It looks like Canon is finally intending to replace the 7DII, an 8 year old, pro-grade, niche APSC sports/action cam,era with an RF equivalent.
This is in a completely different class to the EF-M camera series, and has nothing to do with the discontinuation of the M6 MkII. There's no evidence yet to indicate the fate of the M platform, because there is no compact, entry level range of APSC camera bodies to replace them yet. At best we can say we don't know.
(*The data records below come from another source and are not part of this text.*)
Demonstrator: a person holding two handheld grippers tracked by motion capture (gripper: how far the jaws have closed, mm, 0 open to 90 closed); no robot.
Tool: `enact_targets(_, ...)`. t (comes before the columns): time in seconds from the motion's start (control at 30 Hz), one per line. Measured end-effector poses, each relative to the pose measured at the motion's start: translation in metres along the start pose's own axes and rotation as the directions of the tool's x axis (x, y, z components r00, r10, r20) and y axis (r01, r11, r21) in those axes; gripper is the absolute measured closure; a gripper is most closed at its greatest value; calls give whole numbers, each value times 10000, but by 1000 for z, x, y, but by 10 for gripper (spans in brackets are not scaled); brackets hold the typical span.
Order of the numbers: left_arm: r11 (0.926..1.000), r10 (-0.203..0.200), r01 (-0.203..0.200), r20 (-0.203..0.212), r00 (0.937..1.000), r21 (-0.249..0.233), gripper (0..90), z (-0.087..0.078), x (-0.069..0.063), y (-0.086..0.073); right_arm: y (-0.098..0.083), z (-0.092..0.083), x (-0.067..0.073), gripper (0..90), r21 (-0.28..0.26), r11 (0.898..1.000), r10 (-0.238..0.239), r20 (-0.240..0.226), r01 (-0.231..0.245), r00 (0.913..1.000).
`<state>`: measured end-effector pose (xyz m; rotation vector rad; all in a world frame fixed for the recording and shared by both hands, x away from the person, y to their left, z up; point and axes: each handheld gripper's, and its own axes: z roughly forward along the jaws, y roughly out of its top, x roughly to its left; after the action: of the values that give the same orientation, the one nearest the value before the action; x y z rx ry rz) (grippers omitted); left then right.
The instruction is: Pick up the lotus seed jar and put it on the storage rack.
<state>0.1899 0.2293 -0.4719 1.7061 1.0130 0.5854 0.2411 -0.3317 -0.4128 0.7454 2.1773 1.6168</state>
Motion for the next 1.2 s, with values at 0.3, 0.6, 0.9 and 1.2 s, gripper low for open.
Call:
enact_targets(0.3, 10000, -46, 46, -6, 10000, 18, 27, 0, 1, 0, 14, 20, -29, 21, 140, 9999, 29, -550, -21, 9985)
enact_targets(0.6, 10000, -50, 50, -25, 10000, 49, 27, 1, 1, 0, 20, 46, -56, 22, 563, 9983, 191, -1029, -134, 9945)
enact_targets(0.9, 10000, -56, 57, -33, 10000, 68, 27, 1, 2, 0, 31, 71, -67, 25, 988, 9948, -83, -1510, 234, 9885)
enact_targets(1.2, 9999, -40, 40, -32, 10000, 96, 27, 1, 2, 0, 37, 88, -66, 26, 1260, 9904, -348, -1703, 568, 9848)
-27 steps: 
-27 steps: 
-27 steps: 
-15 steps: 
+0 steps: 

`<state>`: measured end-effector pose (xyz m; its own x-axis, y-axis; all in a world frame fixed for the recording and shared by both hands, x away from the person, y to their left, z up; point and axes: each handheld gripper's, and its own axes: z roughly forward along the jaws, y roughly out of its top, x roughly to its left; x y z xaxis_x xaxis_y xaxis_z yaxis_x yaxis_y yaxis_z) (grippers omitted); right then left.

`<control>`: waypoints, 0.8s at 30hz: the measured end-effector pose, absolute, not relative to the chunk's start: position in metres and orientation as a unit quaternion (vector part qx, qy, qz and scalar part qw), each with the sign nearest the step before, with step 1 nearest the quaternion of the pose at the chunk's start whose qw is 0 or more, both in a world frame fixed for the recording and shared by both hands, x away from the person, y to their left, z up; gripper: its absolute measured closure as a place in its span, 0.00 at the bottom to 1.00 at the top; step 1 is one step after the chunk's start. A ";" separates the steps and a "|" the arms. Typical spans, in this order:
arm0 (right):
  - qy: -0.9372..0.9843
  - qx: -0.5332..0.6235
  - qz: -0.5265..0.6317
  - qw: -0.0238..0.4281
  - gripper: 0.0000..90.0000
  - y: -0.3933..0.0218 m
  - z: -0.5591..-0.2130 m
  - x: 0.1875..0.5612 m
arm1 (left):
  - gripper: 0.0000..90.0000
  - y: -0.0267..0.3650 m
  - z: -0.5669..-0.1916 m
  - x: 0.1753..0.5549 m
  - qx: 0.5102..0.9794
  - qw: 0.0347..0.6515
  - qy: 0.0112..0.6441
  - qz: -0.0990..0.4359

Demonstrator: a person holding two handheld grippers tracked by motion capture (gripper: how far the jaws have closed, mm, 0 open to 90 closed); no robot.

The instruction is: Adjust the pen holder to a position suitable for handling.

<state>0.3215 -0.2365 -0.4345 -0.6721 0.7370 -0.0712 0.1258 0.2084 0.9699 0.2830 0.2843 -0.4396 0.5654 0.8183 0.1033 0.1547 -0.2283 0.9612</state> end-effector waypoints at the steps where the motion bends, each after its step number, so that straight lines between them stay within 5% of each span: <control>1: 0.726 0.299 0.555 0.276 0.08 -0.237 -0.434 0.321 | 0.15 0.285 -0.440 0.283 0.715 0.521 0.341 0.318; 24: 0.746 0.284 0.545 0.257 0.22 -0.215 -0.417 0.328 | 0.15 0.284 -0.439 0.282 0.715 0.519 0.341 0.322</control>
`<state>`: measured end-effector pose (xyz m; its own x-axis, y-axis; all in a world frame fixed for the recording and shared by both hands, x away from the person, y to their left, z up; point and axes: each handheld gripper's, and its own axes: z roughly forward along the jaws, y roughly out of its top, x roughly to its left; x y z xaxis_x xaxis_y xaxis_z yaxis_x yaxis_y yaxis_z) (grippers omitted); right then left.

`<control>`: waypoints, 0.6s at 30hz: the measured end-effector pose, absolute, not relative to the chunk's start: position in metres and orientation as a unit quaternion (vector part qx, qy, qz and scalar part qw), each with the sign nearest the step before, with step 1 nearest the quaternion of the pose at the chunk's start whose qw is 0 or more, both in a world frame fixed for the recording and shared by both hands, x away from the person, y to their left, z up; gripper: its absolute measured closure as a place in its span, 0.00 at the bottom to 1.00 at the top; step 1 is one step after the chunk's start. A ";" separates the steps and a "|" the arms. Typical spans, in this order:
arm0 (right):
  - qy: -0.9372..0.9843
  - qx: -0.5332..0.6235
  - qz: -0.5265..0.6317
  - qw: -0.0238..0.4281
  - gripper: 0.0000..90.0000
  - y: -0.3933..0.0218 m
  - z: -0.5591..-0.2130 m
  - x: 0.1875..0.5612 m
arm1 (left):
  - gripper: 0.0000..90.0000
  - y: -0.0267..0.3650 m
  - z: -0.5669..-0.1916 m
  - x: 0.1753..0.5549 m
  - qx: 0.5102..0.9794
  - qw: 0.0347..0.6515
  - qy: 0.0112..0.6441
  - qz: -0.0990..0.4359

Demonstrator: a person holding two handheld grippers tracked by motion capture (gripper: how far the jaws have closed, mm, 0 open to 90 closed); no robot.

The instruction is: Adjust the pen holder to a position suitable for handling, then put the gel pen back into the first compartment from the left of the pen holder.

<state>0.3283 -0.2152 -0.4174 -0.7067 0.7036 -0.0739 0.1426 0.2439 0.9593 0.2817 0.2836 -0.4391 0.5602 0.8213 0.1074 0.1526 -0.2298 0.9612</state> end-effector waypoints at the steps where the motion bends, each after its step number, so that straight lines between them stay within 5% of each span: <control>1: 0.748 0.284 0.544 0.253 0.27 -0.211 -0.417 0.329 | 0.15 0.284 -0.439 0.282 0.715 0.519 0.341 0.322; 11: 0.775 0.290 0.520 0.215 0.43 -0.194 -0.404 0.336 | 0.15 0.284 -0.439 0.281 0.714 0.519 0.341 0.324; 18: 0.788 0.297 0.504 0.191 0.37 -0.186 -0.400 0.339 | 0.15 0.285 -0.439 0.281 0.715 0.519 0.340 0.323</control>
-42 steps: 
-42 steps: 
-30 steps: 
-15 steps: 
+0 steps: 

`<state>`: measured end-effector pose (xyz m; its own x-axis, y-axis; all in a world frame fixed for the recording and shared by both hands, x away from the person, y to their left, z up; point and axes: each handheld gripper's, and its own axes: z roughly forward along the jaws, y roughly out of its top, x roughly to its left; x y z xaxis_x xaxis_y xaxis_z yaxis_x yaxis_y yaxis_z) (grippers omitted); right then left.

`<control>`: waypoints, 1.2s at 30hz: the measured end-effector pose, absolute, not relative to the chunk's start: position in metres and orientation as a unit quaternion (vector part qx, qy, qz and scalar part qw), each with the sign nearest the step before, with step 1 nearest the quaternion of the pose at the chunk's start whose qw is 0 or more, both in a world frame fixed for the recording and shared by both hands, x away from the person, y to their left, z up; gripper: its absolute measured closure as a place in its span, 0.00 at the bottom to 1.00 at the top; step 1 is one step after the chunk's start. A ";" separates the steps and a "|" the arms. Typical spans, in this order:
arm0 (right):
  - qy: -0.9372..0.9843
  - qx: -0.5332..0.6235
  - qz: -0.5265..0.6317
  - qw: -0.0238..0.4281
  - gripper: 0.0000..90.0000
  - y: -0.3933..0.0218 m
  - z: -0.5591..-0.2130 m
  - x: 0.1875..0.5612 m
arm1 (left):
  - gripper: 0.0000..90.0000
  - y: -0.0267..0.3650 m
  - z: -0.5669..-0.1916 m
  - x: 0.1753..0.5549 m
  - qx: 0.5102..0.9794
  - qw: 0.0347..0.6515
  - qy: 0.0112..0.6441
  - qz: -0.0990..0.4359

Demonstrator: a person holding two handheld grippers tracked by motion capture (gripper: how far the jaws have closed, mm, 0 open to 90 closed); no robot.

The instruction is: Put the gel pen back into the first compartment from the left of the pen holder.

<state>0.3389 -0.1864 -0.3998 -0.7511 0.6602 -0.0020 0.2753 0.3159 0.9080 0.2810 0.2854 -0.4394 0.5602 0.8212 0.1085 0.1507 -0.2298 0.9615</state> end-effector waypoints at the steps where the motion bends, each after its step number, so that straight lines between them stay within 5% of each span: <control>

At least a 32MP R7 will stop the delusional thinking from R5 owners who think they can get more reach by using crop mode! It's called digital zoom on smartphones, and cropping in post-processing. What matters is 'pixels on duck', and cropping in camera or in post is just a crop, while a 'crop' sensor isn't cropping anything when at the same MP count, it's just using less of the projected imaged from the lens much like a tilt-shift lens does in shift mode, but is still using a whole sensor with smaller pixels, whose images, incidentally, can also be cropped. If cropping images taken with an APSC sensor was not possible, then maybe there might be an argument. Anyone care to guess what MP count on a full-frame would be needed to crop down to a 35MP image? Hint, it much more than double, because a 1.6x crop on the 45MP R5 yields only a 17MP image!
It will be interesting to see how well the RF macro lenses and the ultra telephoto lenses such as the 100-400mm f/5.6-8 (160-640mm f/9-12.8 f FF equiv.), 100-500mm f/4.5-7.1 (160-800mm f/7.2-11.4 FF equiv.), 600mm f/11 (960mm f/17.6 FF equiv.) and 800mm f/11 (1280mm f/17.6 FF equiv.) will perform on a new RF APSC body, and what the noise levels will be like at higher ISO settings. Will Canon used 'baked in' noise reduction in its RAW files, like it does in all the newer RF bodies, to produce less noisy images at higher ISO?